TASK GOAL: Whenever a line in the data holds the string "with", copy that line.

*** MATERIAL SUPPLIED Section Begins ***

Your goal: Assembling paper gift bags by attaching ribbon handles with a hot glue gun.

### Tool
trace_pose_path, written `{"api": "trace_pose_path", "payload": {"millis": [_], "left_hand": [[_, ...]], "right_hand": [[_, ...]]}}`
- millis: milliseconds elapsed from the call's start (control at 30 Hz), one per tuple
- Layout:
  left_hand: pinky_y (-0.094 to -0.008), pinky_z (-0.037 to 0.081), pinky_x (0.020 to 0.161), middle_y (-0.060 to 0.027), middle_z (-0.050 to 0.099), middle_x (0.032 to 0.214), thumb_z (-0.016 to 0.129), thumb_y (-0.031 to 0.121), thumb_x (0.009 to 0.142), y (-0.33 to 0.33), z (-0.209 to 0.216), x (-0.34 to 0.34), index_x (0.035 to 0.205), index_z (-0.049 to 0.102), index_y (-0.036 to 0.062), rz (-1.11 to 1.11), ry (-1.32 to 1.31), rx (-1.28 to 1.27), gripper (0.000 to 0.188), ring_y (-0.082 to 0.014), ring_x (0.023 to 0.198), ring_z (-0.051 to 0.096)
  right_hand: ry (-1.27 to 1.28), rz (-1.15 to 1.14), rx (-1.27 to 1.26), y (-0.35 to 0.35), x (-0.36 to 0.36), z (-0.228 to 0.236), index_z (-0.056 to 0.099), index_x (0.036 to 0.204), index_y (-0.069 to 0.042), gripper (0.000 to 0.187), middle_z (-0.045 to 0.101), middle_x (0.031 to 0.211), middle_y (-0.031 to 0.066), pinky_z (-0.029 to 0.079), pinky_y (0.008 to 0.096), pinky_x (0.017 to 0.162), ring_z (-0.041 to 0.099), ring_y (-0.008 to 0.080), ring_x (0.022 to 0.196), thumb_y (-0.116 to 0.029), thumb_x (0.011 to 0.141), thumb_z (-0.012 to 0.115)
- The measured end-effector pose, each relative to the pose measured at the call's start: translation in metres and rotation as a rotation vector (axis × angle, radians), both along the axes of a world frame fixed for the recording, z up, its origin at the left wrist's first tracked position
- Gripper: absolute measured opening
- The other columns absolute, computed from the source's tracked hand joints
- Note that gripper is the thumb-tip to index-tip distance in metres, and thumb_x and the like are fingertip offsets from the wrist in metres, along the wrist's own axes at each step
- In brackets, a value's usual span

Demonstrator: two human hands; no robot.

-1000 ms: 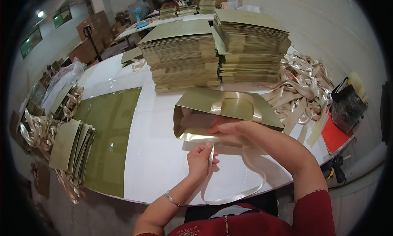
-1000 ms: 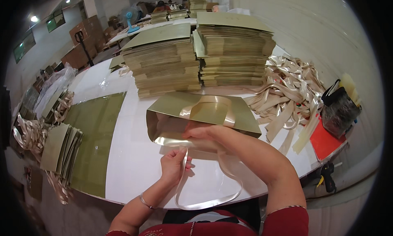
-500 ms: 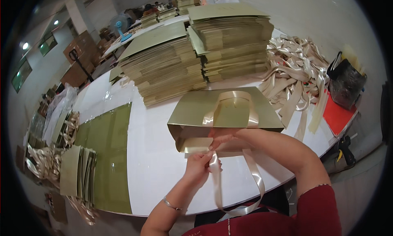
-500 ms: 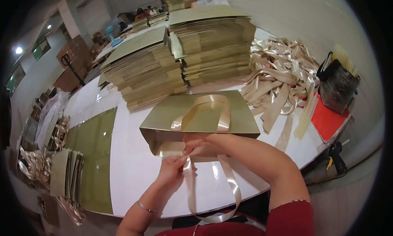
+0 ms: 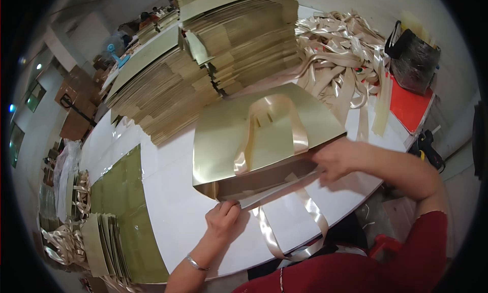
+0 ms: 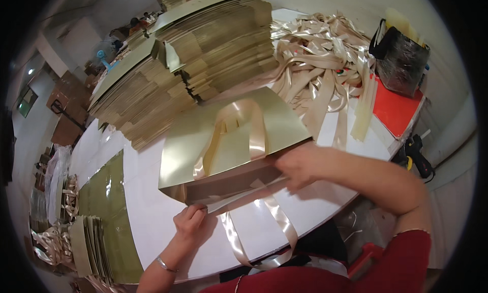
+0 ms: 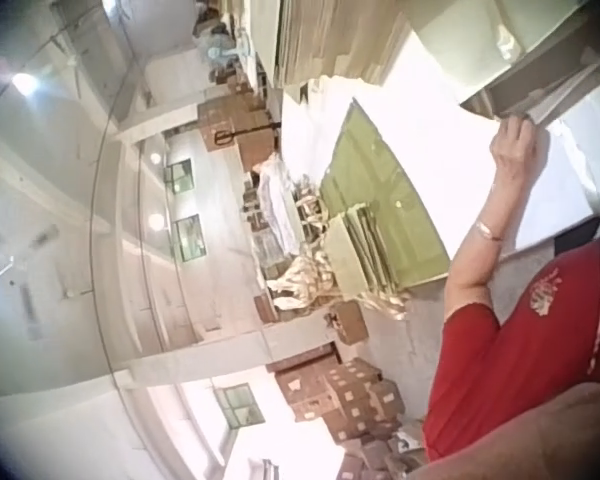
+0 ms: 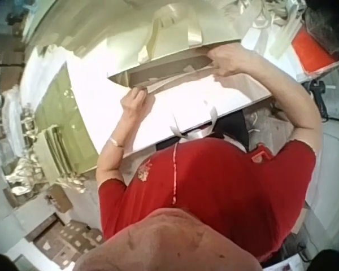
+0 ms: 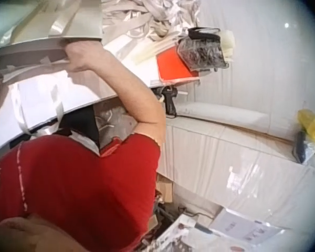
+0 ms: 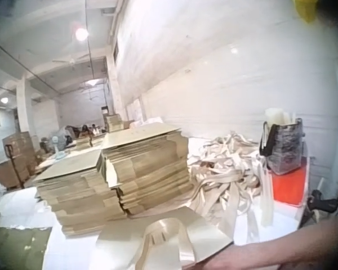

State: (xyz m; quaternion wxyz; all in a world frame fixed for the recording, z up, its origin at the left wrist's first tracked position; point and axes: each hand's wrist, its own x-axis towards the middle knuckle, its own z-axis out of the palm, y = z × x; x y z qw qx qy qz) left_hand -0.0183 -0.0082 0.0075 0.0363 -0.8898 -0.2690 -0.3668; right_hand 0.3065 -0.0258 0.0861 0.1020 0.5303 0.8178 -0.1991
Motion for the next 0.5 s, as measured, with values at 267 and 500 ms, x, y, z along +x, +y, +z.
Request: {"api": "trace_pose_path", "payload": {"millis": [267,500], "left_hand": [[-0.0297,0.05,0.05,-0.0075,0.064,0.086,0.066,-0.003,0.064,0.013,0.009,0.009,0.088,0.063,0.0071,-0.037,0.09,-0.159,0.026,-0.0231,0.063,0.063],[-0.0294,0.052,0.053,-0.0111,0.065,0.081,0.064,-0.007,0.071,0.01,0.005,0.02,0.086,0.066,0.0051,0.067,-0.027,-0.219,0.02,-0.0248,0.065,0.065]], "right_hand": [[-0.044,0.583,0.837,0.009,0.053,-0.038,0.063,0.067,-0.004,0.011,0.058,0.074,0.0086,0.043,0.0385,0.085,0.055,0.0242,0.081,-0.014,0.067,0.057],[0.171,0.409,0.993,-0.03,0.016,-0.05,0.053,0.075,-0.006,0.013,0.05,0.075,0.006,0.041,0.0383,0.081,0.051,0.0223,0.083,-0.014,0.067,0.058]]}}
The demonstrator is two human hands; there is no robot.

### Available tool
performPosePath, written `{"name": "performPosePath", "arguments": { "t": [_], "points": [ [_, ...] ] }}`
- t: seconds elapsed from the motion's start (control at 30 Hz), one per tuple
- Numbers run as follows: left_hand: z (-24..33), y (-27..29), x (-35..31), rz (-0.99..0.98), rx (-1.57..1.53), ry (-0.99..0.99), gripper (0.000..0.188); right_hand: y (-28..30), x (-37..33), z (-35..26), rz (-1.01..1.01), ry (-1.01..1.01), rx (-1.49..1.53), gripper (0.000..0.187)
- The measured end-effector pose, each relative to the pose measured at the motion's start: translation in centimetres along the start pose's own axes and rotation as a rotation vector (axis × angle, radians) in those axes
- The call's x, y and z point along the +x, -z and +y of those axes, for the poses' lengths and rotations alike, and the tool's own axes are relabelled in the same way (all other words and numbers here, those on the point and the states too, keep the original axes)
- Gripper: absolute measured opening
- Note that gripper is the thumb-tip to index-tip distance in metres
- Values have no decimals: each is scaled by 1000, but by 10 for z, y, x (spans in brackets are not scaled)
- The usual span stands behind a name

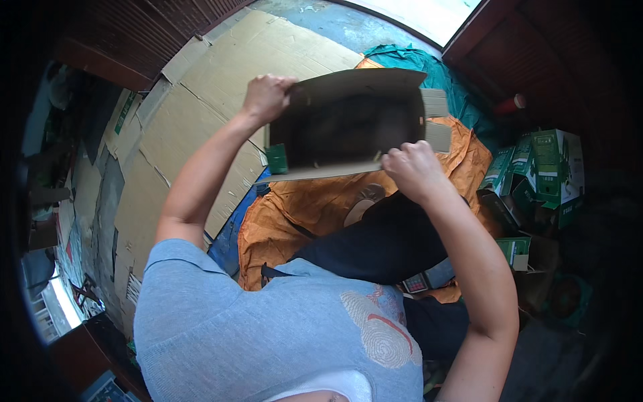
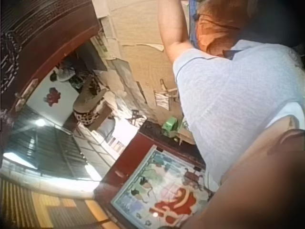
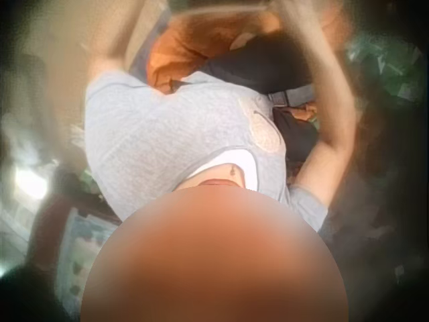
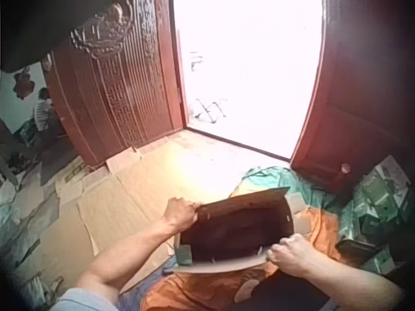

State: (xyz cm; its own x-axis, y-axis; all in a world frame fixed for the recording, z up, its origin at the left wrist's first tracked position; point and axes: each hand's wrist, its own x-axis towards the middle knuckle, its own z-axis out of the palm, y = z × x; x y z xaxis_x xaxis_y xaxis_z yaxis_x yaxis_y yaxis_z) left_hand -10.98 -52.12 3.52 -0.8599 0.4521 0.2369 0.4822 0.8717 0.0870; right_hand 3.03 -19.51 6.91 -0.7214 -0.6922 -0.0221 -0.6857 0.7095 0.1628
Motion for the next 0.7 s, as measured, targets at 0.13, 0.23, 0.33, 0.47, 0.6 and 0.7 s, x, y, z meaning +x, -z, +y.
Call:
{"name": "performPosePath", "arguments": {
  "t": [0.13,0.23,0.33,0.47,0.6,0.7],
  "points": [
    [-71,51,-33,-220,167,-118,16,-38,60,-100,88,36,354,12],
    [-106,77,-60,-426,294,-168,9,-33,100,-183,-104,56,622,10],
    [-156,86,-101,-553,298,-138,3,13,86,-212,-171,188,889,15],
    [-224,77,-174,-618,237,-77,4,4,18,-167,157,178,928,27],
    [-281,68,-246,-859,619,30,16,21,-108,-94,359,-252,722,28],
    [-243,42,-166,-965,522,10,30,41,-200,-76,667,-558,574,24]
  ]
}}
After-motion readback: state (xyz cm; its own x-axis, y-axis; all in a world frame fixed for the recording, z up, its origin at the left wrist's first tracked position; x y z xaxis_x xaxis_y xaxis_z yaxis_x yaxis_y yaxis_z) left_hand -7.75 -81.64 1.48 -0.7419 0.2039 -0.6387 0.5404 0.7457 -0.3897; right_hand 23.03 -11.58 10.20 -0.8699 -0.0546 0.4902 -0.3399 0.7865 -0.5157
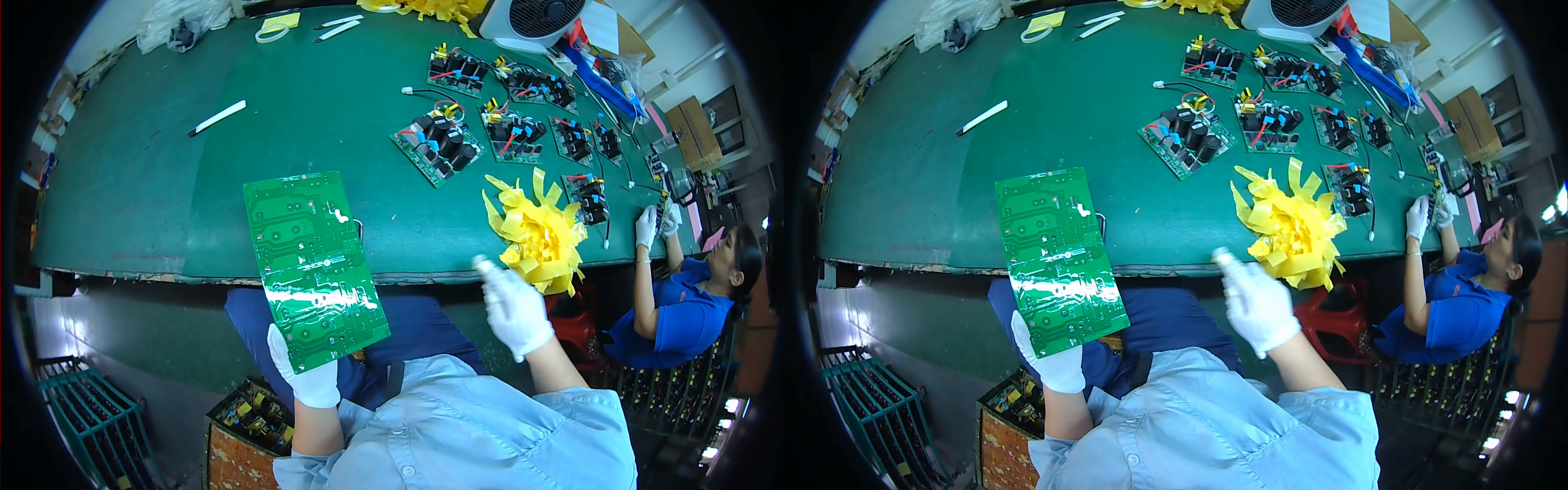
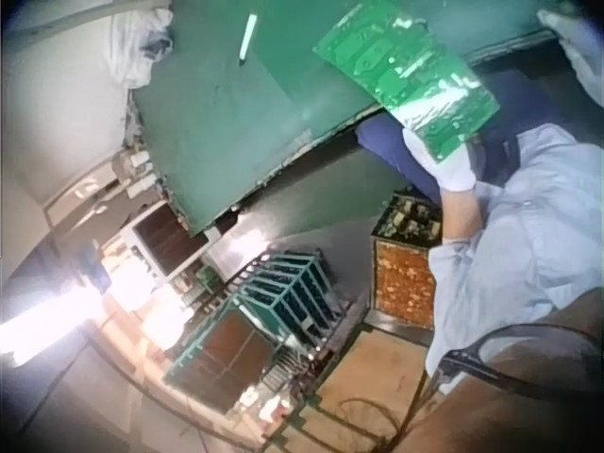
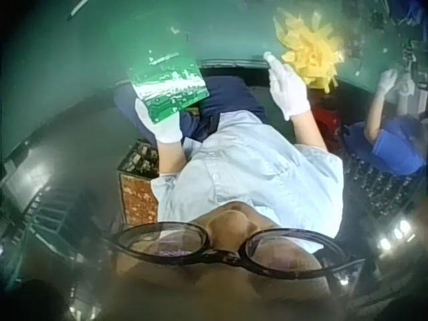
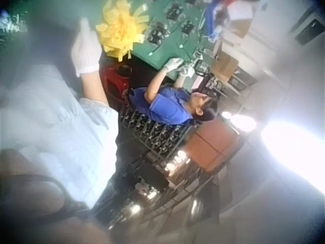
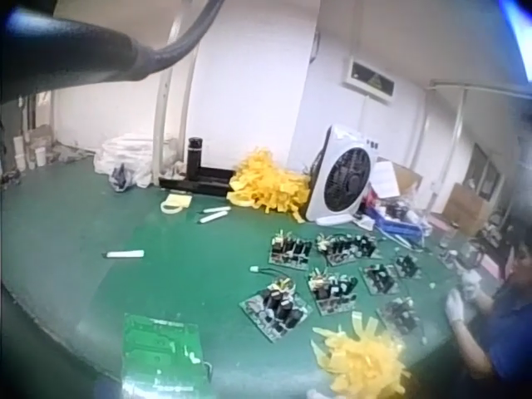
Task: The person assembles electronic components onto printed circuit boards by hand, using a marker to aid in the process.
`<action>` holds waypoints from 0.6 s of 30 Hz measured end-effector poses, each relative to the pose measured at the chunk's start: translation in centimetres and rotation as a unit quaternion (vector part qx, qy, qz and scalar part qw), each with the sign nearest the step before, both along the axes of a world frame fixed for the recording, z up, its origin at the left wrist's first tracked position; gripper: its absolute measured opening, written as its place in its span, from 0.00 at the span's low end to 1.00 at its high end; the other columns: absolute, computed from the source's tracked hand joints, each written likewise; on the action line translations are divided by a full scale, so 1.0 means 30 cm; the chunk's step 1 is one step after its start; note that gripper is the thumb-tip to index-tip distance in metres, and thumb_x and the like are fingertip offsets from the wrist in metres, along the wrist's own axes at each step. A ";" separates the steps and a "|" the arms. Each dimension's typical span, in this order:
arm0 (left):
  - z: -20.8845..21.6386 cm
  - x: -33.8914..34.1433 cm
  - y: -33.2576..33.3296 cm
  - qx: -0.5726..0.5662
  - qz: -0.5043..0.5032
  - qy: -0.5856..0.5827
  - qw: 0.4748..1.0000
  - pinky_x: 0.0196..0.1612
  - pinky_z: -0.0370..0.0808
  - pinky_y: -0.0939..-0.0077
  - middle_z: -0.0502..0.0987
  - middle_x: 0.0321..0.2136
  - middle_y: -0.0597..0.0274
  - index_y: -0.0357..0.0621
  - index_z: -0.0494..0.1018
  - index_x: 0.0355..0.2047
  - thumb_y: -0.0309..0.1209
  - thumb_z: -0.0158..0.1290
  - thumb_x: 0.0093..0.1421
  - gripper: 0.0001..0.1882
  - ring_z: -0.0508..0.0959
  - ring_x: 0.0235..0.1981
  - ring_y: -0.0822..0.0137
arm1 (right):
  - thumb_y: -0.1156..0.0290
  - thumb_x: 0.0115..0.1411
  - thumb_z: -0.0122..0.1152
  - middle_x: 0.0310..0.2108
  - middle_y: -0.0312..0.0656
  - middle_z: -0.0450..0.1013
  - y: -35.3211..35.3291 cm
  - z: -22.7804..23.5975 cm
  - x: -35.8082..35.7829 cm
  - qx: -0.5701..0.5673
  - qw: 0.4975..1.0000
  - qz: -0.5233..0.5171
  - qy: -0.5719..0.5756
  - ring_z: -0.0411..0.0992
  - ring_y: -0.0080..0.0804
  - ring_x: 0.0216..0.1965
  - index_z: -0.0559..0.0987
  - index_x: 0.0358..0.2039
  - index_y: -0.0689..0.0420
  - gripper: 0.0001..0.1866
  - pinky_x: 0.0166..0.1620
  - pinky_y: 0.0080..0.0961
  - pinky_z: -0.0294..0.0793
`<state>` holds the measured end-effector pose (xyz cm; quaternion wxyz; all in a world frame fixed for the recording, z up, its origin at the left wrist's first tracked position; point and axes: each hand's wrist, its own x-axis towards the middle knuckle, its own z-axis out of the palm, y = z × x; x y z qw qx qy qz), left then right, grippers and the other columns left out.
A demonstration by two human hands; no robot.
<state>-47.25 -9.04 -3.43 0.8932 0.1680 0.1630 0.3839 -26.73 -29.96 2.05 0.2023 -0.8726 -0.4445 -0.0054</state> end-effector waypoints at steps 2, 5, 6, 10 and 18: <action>0.005 0.006 0.007 -0.028 -0.035 -0.014 0.999 0.60 0.58 0.53 0.62 0.59 0.58 0.48 0.57 0.62 0.56 0.39 0.62 0.34 0.63 0.58 0.55 | 0.74 0.56 0.51 0.27 0.50 0.71 -0.063 0.022 0.021 -0.042 0.994 -0.095 -0.038 0.71 0.48 0.27 0.71 0.53 0.52 0.21 0.29 0.38 0.71; 0.010 0.005 0.008 -0.019 -0.039 -0.033 0.999 0.61 0.56 0.53 0.59 0.61 0.58 0.49 0.54 0.63 0.59 0.38 0.61 0.37 0.61 0.59 0.55 | 0.74 0.57 0.49 0.31 0.53 0.72 -0.058 0.015 0.025 -0.137 0.976 -0.168 -0.020 0.72 0.51 0.28 0.68 0.55 0.58 0.22 0.33 0.40 0.72; 0.013 0.008 0.010 -0.028 -0.050 -0.040 0.998 0.62 0.55 0.53 0.58 0.61 0.58 0.49 0.52 0.64 0.60 0.38 0.61 0.39 0.60 0.60 0.55 | 0.73 0.57 0.48 0.32 0.55 0.72 -0.061 -0.038 0.022 -0.181 0.971 -0.151 -0.031 0.72 0.52 0.28 0.66 0.55 0.59 0.23 0.34 0.41 0.72; -0.030 -0.014 0.030 0.016 -0.080 -0.012 0.997 0.62 0.55 0.52 0.57 0.61 0.57 0.50 0.52 0.64 0.60 0.38 0.61 0.38 0.60 0.60 0.54 | 0.74 0.58 0.45 0.35 0.59 0.72 -0.066 -0.046 0.028 -0.222 0.965 -0.124 0.062 0.73 0.54 0.32 0.56 0.61 0.62 0.29 0.36 0.41 0.72; -0.033 -0.034 0.074 0.034 -0.083 -0.013 0.996 0.57 0.62 0.52 0.66 0.54 0.50 0.40 0.58 0.59 0.42 0.43 0.60 0.29 0.67 0.54 0.52 | 0.69 0.59 0.48 0.39 0.56 0.72 -0.009 -0.103 -0.144 -0.020 0.972 0.057 0.227 0.72 0.52 0.32 0.43 0.65 0.62 0.38 0.35 0.39 0.73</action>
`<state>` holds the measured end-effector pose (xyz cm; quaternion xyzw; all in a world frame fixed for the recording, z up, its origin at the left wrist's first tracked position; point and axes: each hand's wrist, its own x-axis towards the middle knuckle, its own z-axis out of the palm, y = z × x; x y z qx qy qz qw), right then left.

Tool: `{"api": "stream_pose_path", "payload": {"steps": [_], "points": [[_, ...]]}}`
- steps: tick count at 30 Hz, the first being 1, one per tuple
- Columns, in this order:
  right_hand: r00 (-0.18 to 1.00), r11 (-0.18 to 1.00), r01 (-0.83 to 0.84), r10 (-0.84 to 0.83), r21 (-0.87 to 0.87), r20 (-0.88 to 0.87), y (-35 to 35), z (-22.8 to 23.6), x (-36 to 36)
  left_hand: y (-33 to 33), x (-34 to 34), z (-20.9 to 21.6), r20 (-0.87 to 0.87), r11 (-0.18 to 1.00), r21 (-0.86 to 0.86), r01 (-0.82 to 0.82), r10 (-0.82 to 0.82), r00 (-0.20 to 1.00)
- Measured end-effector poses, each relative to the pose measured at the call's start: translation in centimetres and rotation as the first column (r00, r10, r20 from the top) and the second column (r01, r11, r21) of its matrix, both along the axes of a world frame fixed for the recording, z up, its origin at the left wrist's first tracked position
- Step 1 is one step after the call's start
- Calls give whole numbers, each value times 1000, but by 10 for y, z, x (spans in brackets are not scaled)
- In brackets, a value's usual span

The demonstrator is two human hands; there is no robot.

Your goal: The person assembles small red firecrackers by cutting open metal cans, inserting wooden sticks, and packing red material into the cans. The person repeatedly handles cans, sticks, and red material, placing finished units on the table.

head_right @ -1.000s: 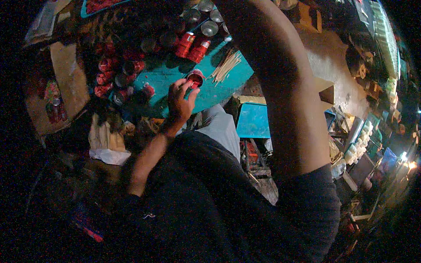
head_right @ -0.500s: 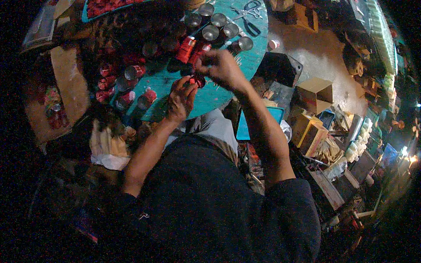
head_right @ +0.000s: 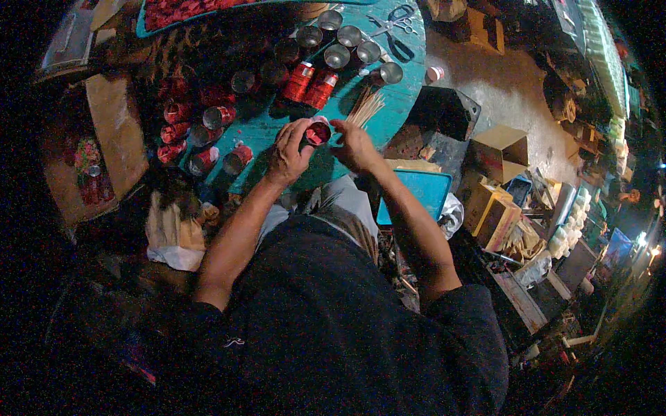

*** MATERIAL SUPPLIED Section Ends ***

ANSWER TO THE PROBLEM:
Your goal: Assembling paper gift bags by attaching ribbon handles with a hot glue gun.
Motion for the next 0.5 s, as measured, with values at 267 and 500 ms, x, y, z along +x, +y, +z.
`<action>` holds waypoints from 0.6 s of 30 Hz measured end-effector poses, each relative to the pose measured at the chunk's start: translation in centimetres and rotation as a unit quaternion (vector part qx, qy, qz and scalar part qw), each with the sign nearest the step before, both along the axes of a world frame fixed for the recording, z up, its origin at the left wrist's first tracked position; gripper: its absolute measured opening, written as its place in its span, from 0.00 at the span's low end to 1.00 at its high end; the other columns: absolute, computed from the source's tracked hand joints, each written likewise; on the action line translations are divided by a full scale, so 1.0 means 30 cm; the chunk's step 1 is one step after its start; note that gripper is the thumb-tip to index-tip distance in metres, and thumb_x and the like are fingertip offsets from the wrist in metres, along the wrist's own axes at each step. A ";" separates the steps and a "|" the arms. Each dimension's typical span, in this order:

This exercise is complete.